Jim Harrison 07.11.07 at 5:32 am

I’ve been arguing for some time that the fact that many people aren’t getting married and those who are getting married don’t have very many children makes the emergence of new forms of cohabitation not only inevitable but highly desirable. The demographic transition of our age means that far fewer of us will live in traditional families. Whether you think that’s a good thing or a bad thing is irrelevant. The social and emotional consequences need to be addressed.


Nick L 07.11.07 at 9:57 am

Could the internet possibly curb or reverse the trend however? ICT is making anonymity and escaping from old social circles increasingly difficult (cf: facebook etc). Won’t it be much easier in 10 years time for parents to keep tabs on their university-age children than it was in the 1960s?


Katherine 07.11.07 at 10:01 am

Note: as someone about to move out of the Age of Independence, I and most of my group of peers don’t consider pairing off and/or getting married as the end of that Age.
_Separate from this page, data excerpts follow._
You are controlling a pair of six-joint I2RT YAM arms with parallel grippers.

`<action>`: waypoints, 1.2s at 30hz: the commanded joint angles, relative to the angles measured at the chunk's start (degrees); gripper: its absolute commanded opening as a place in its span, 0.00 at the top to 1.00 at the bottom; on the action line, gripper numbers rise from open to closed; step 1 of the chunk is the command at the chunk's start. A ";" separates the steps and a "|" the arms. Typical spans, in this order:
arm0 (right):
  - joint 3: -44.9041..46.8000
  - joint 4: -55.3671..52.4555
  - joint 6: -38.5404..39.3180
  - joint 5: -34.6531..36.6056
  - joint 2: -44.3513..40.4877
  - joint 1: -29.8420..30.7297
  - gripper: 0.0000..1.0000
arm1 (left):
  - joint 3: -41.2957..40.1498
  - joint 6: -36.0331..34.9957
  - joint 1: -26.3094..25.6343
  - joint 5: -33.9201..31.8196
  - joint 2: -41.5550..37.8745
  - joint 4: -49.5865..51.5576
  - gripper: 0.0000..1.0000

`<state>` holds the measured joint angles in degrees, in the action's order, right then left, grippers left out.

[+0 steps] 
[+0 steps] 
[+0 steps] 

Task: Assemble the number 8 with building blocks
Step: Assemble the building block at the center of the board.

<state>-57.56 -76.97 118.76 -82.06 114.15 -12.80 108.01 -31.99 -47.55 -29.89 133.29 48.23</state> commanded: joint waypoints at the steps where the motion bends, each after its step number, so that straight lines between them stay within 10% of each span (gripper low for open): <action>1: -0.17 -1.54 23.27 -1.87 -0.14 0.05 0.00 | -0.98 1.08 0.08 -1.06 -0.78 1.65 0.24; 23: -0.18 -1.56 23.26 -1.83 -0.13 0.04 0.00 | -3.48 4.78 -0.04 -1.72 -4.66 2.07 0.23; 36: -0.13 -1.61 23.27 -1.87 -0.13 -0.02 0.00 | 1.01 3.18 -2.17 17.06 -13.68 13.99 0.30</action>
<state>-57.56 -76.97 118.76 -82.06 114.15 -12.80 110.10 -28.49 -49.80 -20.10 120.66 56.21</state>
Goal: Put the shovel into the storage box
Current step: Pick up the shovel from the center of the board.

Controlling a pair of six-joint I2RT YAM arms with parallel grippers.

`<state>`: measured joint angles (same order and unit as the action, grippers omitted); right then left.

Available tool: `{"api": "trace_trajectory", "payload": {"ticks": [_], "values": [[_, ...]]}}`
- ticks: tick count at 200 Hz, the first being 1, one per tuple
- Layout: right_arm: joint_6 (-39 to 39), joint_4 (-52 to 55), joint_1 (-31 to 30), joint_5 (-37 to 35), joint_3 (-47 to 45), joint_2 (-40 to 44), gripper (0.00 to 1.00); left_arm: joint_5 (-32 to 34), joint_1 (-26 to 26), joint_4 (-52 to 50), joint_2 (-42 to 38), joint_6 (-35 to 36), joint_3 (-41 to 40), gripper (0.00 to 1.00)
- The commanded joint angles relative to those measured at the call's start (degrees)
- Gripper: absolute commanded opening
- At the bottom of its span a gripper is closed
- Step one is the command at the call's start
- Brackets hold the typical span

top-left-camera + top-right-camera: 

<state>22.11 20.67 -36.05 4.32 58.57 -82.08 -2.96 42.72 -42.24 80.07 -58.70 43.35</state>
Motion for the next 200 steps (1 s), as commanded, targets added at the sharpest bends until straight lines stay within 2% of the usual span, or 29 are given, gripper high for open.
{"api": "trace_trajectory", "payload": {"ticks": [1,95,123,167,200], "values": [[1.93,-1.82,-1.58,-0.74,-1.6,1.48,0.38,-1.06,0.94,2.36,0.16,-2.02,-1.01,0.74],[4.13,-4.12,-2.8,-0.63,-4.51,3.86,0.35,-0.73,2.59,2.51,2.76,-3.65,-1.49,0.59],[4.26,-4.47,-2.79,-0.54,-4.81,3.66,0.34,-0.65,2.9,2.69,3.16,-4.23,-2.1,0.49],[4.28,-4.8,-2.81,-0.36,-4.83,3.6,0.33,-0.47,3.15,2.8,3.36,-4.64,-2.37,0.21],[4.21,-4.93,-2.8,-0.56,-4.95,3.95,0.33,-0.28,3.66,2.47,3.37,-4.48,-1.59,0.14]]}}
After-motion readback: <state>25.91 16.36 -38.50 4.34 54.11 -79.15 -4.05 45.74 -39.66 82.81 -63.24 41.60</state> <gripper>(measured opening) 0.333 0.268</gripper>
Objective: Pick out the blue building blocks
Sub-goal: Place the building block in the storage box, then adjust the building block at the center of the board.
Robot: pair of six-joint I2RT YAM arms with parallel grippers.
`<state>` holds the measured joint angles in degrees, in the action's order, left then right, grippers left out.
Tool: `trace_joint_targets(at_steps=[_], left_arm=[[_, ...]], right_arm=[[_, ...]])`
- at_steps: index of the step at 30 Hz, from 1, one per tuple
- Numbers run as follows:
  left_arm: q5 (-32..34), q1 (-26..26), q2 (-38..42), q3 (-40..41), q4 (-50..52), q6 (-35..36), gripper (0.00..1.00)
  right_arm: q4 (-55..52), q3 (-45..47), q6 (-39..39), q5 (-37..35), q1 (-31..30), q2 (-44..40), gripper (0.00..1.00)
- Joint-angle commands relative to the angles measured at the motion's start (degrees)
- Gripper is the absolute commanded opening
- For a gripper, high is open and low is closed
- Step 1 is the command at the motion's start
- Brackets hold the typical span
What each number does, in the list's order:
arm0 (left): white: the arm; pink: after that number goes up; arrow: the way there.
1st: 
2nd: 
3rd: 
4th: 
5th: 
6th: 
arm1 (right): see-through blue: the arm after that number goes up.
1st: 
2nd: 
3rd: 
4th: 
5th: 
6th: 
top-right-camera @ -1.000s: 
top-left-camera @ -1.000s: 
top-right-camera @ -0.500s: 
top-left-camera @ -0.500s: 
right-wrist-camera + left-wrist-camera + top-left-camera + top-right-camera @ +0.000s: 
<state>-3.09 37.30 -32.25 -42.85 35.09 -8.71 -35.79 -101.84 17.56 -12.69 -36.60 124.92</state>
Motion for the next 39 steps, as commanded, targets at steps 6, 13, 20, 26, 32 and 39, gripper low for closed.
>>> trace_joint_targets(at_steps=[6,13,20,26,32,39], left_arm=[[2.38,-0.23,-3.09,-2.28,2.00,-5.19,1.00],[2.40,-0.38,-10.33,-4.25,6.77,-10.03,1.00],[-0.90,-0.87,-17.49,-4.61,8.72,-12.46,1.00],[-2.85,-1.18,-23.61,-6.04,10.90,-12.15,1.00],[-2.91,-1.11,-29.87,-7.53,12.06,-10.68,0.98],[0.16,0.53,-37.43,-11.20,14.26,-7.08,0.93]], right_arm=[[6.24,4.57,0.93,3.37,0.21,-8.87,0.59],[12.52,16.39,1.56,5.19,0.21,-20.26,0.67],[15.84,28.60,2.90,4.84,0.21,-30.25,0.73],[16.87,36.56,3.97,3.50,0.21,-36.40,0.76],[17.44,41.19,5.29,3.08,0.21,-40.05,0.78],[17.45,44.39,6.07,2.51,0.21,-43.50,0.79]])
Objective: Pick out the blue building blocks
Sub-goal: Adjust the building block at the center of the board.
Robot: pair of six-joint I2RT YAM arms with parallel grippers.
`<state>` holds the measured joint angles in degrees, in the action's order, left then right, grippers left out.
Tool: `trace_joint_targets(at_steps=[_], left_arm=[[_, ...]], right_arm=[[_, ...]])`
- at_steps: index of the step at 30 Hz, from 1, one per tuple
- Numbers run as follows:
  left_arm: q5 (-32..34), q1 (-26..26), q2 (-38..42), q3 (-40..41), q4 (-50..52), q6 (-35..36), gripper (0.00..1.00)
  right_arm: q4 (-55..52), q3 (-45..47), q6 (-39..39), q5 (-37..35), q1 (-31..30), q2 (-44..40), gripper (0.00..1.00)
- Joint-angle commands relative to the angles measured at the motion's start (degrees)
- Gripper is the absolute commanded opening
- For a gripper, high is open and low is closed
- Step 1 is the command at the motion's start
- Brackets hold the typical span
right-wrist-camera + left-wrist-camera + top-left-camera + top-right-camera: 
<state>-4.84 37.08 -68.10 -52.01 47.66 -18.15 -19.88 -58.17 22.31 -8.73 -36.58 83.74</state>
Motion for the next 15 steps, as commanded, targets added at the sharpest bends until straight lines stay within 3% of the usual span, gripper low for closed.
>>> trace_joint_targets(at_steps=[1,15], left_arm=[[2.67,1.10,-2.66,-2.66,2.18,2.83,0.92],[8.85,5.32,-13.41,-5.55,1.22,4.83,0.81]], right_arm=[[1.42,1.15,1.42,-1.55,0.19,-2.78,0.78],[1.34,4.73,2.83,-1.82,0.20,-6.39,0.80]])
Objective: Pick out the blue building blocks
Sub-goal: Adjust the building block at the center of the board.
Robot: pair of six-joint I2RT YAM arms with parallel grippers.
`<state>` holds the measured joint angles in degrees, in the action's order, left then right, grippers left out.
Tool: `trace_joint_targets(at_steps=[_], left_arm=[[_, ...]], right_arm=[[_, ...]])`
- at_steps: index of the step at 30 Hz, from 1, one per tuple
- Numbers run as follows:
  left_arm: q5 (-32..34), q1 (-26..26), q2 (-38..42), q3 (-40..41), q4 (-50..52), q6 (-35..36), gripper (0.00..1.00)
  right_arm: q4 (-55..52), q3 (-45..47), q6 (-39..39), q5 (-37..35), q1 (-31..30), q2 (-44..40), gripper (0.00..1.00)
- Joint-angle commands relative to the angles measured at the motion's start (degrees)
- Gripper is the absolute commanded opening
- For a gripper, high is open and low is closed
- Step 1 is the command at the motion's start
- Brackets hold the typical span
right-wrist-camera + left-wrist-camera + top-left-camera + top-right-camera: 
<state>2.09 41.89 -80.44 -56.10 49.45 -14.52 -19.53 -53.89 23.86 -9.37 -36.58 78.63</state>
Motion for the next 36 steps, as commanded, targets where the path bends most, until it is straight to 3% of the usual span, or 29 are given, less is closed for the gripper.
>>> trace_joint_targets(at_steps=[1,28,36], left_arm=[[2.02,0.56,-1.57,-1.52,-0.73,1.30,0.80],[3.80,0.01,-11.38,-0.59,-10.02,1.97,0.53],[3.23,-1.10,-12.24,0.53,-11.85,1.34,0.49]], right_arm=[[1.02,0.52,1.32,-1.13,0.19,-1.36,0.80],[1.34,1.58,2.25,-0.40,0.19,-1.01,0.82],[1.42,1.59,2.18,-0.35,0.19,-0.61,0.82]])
It’s the having of kids. The two events – permanent coupling and beginning of procreation – should not be falsely conflated in any discussion about life stages.


Steve LaBonne 07.11.07 at 12:25 pm

Everybody in this discussion appears to be taking the unusually low age-at-marriage of the immediate post-WWII years as some kind of baseline of “normality”. That seems fallacious.


Kieran Healy 07.11.07 at 12:43 pm

In the book Rosenfeld takes a longer perspective, going back as far as census data will allow into the 19th century.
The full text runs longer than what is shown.